The District Judge in his findings of fact and conclusions of law, filed pursuant to Fed. R. Civ. P. 52(a), found that defendant had breached express warranties that the operating instructions were adequate and complete to assure safe operation of the grinder; that plaintiff could use the grinder for its intended purpose in a manner recommended by the cautions and instructions of defendant in complete safety; that the only danger in using the grinder would be from the top end and from the feed screw; and that the grinder was completely safe in all other respects. He also found that defendant was negligent in that the use of the coarse cutter plate presented a latent danger not apparent to the user; that the grinder had not been adequately tested for safety; and that adequate warning and safety devices were not provided to guard against that danger. He found that defendant's negligence and breach of warranty were proximate causes of the mishap; that Mrs. DePree was not guilty of contributory negligence; and that her use of the grinder was in the intended manner and within the scope of defendant's warranties.

Appellant contends that the representations contained in its instruction booklets and related literature were not express warranties; that if they are held to be warranties they were not breached; that the product was not negligently designed or manufactured; that any breach of warranty or negligence was not the proximate cause of the injury; and that the verdict was excessive.

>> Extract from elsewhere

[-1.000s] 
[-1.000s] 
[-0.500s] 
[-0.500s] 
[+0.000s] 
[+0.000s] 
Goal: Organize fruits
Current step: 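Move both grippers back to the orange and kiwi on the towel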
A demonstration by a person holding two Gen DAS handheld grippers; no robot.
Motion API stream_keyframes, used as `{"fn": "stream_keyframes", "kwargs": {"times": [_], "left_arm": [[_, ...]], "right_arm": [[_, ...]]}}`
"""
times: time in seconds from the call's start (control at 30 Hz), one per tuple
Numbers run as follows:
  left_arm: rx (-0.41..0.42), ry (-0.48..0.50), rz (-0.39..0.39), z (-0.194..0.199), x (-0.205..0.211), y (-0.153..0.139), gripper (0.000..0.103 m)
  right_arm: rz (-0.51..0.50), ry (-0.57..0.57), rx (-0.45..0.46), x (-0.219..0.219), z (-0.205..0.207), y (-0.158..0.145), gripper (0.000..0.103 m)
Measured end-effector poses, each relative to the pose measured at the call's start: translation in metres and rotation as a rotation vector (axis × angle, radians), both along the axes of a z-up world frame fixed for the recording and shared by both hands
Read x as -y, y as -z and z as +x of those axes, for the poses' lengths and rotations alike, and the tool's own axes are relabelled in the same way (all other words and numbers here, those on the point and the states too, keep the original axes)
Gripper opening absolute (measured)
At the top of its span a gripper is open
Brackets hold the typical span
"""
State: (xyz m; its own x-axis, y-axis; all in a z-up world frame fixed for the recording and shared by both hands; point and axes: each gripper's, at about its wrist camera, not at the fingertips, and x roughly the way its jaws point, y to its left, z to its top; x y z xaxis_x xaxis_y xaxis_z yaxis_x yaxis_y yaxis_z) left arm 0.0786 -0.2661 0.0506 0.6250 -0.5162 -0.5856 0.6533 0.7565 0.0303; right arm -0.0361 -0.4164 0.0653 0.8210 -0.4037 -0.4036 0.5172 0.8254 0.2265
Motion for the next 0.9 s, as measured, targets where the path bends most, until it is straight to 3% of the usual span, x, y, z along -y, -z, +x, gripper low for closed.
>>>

Michigan law, which governs in this diversity case, permits recovery for an injury which results from a defect in a product or as a consequence of negligence in its manufacture. The development of Michigan case law makes the elements of the actions basically similar, although recovery may be had for negligence even in the absence of an identifiable defect. The measure of damages is the same whether the action is one for breach of warranty or for negligence. Spence v. Three Rivers Builders & Masonry Supply, Inc., 353 Mich. 120, 90 N.W.2d 873 (1958); Piercefield v. Remington Arms Co., 375 Mich. 85, 133 N.W.2d 129 (1965); Comment, Products Liability in Michigan: Implied Warranty, Strict Tort, or Both? 15 Wayne L.Rev. 1558, 1564 (1969).

Here it is unnecessary to discuss all of appellant's arguments, because the verdict can be sustained on the District Court's finding of negligence. There was, first of all, evidence that appellant ignored the relevant Underwriters' Laboratories' safety standards in designing its coarse cutter plate so that the openings in the plate were large enough to permit the insertion of a human finger.1  Furthermore, a jury could find that appellant's warnings and instructions were misleading. These instructions emphasized the possible dangers from placing one's hand near the feed screw or into the top of the grinder, but they were silent about any danger from placing one's fingers into the easily accessible bottom end of the machine. Appellant provided a wooden spatula for use (according to the instructions) only at the top end of the machine. Appellant, at one time, provided a special spatula for use at the bottom end of the grinder, but this accessory and the requisite instructions were not included with the grinder purchased by plaintiffs.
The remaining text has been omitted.